Non-governmental Organization (NGO), challenging heights is urging the government to release capitation grants to basic schools to avert a crisis.
According to the NGO, the capitation grant, which is supposed to be used to run the day-to-day affairs of public basic schools in Ghana, has been in arrears since 2019, and it was only in May this year that the first quarter of the 2019 grants were released.
Which means the government owes basic schools 10 quarters in capitation grant arrears, running into an estimated 300 million Ghana Cedis.
In a statement released to mark world literacy day, Challenging Heights noted that “Schools are in crisis, with available evidence suggesting that some headteachers are using their already insufficient salaries, to run the schools. This situation is not only a threat to quality basic education in the country but also a threat to the sustainability of our schools”.
The capitation grant was introduced in 2005, by the government of Ghana, to enable public basic schools run fee-free, to enable vulnerable and underserved children to have access to education.
Currently, the government pays GHC10 per child per term, to the public basic schools.
These grants are used by the schools for the purposes of providing in-service training for teachers, payment of stationeries, and for the procurement of teaching and learning materials, among several others.

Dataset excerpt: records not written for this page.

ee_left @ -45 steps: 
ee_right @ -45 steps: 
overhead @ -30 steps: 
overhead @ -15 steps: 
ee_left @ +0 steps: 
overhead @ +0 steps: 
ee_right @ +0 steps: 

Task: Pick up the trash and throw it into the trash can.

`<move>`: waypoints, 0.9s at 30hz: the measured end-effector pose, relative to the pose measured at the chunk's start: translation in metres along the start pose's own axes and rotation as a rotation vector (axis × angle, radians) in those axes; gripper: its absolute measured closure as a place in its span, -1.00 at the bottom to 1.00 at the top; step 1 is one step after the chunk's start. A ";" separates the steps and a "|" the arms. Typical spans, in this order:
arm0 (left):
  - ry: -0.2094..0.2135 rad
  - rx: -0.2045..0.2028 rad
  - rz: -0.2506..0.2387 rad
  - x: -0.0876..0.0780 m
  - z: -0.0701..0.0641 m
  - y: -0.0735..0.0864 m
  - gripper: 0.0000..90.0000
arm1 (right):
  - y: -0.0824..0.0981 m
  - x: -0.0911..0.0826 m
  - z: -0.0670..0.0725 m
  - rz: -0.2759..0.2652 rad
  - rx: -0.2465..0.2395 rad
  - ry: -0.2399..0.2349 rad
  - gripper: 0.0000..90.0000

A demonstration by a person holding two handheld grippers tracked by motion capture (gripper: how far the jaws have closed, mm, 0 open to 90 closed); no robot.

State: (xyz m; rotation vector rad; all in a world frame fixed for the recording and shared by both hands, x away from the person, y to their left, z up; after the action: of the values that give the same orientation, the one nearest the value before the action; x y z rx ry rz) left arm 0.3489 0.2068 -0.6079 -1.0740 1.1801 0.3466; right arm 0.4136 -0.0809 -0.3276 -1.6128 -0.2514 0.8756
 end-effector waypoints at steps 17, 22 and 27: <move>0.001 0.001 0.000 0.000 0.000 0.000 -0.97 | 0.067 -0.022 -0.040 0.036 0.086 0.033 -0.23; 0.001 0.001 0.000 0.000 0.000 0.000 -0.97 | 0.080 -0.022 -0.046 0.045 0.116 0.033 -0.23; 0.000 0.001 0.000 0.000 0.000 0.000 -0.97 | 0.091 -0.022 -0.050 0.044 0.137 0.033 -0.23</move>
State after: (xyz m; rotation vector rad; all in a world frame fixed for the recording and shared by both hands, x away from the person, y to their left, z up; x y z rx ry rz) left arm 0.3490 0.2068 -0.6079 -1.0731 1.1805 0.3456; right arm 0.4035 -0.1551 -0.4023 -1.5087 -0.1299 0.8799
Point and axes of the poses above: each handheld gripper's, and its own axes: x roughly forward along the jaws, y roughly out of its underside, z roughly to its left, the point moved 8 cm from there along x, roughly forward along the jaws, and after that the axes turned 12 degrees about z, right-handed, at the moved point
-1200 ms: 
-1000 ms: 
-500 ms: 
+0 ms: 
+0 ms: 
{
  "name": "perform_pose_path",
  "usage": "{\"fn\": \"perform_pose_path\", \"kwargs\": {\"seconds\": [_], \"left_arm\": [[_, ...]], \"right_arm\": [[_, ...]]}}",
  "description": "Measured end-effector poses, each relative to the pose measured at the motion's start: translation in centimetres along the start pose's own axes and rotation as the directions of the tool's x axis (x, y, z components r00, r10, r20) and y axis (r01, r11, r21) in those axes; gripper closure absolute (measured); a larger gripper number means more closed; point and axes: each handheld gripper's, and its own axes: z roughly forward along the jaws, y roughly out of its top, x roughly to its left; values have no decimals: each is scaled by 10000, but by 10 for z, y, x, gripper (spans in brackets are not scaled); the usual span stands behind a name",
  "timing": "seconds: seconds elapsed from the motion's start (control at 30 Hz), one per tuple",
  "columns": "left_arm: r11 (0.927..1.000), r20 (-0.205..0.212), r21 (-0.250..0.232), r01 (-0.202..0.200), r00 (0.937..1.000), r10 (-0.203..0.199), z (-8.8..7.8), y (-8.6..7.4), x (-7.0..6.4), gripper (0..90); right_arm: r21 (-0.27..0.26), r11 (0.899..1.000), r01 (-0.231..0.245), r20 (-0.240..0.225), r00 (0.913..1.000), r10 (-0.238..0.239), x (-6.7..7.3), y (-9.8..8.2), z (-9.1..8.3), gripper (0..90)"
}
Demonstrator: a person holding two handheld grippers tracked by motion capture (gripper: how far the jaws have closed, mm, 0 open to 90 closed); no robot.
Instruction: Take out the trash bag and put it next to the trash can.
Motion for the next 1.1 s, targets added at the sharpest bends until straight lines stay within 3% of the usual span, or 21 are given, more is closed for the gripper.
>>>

The NGO also noted that “Concurrent with the capitation grant crisis is the lack of supply of textbooks to facilitate the implementation of the new educational reform program, the Standard Based Curriculum (SBC)”.
In the year 2019, the government of Ghana introduced the Standard Based Curriculum (SBC) in basic schools, to make the educational system more participatory, and to facilitate creativity. Teachers were trained and given Resource Packs, to kick start the reform.
However, two years after the SBC was introduced, no official textbooks have been printed or supplied for the children in whose interest the reform was introduced.
Challenging height says “If this situation is not rectified, the quality education we are all seeking would be compromised”.
September 8 was proclaimed International Literacy Day by UNESCO in 1966 to remind the international community of the importance of literacy for individuals and the need for an intensified effort towards more literate societies.
For challenging Heights “Without adequate funding of public schools, Ghana might miss out on the targets set out in the Sustainable Development Goals on education”.
The human rights organization is therefore worried that adequate attention is not being paid to the timely release of the Capitation Grant, and its attendant supply of textbooks.